Pramod K. Srivastava

Publication year - 2002

Publication title -

the journal of immunology

Language(s) - English

Resource type - Journals

SCImago Journal Rank - 2.737

H-Index - 372

eISSN - 1550-6606

pISSN - 0022-1767

DOI - 10.4049/jimmunol.168.6.2997

Subject(s) - heat shock protein , microbiology and biotechnology , hsp70 , stimulation , hsp60 , cytotoxic t cell , nitric oxide synthase , nitric oxide , innate immune system , immune system , heat shock , cytokine , biology , chemistry , immunology , in vitro , biochemistry , neuroscience , gene , endocrinology

NO is a cytotoxic and immunomodulatory cytokine produced by macrophages and dendritic cells.
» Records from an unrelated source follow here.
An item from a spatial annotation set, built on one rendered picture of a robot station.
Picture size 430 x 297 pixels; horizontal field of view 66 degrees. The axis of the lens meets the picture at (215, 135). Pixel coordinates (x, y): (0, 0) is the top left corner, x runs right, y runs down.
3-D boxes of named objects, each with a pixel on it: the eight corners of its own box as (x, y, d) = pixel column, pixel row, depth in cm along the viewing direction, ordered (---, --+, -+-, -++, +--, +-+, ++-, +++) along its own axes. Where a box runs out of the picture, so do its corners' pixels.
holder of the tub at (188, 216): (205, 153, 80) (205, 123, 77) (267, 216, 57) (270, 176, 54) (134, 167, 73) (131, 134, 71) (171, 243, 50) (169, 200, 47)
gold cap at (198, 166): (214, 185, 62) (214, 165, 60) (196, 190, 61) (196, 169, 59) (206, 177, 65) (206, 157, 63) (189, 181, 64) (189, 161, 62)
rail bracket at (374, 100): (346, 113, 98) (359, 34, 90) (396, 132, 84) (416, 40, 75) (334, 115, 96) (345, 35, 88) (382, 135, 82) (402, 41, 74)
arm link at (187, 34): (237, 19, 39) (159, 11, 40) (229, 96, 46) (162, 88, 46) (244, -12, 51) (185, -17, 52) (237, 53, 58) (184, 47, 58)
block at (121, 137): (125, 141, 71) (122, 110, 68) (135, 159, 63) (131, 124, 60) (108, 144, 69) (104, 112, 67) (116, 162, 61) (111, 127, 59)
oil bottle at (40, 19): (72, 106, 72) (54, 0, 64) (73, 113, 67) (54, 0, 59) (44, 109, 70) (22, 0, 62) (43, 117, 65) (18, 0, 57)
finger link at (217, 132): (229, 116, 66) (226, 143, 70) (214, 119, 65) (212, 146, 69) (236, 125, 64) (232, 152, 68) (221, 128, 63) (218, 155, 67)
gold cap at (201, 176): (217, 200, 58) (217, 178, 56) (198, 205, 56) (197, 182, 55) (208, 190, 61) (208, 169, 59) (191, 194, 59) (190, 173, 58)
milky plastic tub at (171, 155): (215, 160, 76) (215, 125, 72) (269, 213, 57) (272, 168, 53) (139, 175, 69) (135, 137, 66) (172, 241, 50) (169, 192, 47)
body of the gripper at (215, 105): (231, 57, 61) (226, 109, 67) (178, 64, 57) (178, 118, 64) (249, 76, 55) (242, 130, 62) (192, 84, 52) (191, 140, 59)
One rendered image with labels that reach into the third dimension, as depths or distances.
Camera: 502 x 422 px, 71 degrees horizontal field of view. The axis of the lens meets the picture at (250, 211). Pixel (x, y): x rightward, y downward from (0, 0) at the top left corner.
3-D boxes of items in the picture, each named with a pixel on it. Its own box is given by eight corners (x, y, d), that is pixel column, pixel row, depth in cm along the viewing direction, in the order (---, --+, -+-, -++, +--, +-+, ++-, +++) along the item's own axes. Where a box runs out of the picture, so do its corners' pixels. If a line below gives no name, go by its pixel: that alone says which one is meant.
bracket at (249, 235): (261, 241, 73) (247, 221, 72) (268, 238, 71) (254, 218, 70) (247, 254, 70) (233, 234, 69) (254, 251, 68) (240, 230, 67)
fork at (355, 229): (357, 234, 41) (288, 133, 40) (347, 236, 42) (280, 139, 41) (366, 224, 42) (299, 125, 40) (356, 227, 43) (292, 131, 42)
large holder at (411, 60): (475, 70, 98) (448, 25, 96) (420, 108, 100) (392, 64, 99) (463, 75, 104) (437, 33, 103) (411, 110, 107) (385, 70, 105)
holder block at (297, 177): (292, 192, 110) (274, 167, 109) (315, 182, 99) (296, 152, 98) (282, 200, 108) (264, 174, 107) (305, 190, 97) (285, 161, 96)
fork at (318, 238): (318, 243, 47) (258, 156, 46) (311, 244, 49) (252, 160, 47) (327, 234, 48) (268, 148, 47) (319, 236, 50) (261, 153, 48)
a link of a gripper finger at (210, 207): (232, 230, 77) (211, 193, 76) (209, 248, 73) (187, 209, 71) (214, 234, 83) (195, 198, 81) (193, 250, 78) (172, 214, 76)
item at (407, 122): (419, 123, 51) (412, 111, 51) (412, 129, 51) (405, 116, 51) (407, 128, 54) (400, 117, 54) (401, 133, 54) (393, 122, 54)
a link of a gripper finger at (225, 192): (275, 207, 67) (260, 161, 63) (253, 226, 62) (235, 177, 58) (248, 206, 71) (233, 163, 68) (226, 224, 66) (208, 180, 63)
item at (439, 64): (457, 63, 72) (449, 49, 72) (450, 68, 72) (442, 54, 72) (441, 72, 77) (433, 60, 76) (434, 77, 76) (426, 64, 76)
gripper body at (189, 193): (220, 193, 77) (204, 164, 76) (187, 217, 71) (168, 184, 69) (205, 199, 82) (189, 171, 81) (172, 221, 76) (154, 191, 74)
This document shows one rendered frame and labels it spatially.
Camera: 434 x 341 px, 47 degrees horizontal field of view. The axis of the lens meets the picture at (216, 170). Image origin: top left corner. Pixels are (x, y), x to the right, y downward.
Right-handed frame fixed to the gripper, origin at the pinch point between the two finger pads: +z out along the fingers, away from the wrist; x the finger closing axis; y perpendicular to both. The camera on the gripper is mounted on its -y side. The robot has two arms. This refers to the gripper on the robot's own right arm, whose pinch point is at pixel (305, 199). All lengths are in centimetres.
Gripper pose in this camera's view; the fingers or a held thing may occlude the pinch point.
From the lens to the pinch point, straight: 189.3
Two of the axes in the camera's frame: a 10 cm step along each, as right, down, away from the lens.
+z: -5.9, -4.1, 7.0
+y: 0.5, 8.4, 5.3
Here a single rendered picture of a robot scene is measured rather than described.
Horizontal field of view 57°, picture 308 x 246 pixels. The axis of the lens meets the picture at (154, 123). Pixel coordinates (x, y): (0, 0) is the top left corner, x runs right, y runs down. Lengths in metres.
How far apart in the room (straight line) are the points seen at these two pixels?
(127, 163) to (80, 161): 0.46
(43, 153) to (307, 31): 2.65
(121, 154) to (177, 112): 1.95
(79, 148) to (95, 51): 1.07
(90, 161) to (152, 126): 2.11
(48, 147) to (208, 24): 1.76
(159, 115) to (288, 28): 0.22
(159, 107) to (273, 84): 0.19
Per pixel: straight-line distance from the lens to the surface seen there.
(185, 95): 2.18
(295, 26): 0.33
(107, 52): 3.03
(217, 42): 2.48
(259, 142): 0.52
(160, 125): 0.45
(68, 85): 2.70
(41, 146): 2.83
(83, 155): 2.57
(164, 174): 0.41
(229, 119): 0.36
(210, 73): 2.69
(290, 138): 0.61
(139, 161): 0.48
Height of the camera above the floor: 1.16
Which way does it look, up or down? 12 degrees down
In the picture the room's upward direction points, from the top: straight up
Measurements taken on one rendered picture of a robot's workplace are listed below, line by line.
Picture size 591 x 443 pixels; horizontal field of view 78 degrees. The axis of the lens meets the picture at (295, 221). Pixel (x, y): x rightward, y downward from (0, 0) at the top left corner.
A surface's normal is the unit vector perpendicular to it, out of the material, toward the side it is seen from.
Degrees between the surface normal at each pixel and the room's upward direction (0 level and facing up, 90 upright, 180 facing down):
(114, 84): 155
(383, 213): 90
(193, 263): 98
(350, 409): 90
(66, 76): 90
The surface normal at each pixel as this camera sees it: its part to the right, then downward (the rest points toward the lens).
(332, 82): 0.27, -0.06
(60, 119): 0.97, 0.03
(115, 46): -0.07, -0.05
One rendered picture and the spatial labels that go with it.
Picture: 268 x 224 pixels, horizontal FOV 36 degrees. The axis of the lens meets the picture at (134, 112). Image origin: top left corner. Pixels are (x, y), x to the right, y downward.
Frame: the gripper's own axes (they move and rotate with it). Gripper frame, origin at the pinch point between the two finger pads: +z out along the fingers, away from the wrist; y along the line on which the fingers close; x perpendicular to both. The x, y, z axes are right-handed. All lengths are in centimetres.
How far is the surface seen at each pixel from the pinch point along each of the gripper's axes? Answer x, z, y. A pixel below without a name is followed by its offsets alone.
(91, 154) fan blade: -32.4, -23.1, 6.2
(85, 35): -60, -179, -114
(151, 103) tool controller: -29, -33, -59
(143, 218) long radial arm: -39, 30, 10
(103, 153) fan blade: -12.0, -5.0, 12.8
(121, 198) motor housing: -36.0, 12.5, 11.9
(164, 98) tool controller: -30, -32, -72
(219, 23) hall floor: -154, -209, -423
We show that stimulation of murine and human macrophages with the heat shock proteins gp96 and hsp70 results in induction of inducible NO synthase and the production of NO. The release of NO by monocytes exposed to hsp60 has been documented previously. Immature, but not mature, dendritic cells respond in the same manner. The activity of heat shock proteins is relatively unaffected by an antagonist of LPS, and is abrogated by heat denaturation. Macrophages have been shown previously to produce NO in response to stimulation with IFN-gamma; stimulation of macrophages with mixtures of IFN-gamma and gp96 or hsp70 leads to a synergistic production of NO. The present observations extend the roles of these heat shock proteins in innate immune responses to another potent and highly conserved function of APC.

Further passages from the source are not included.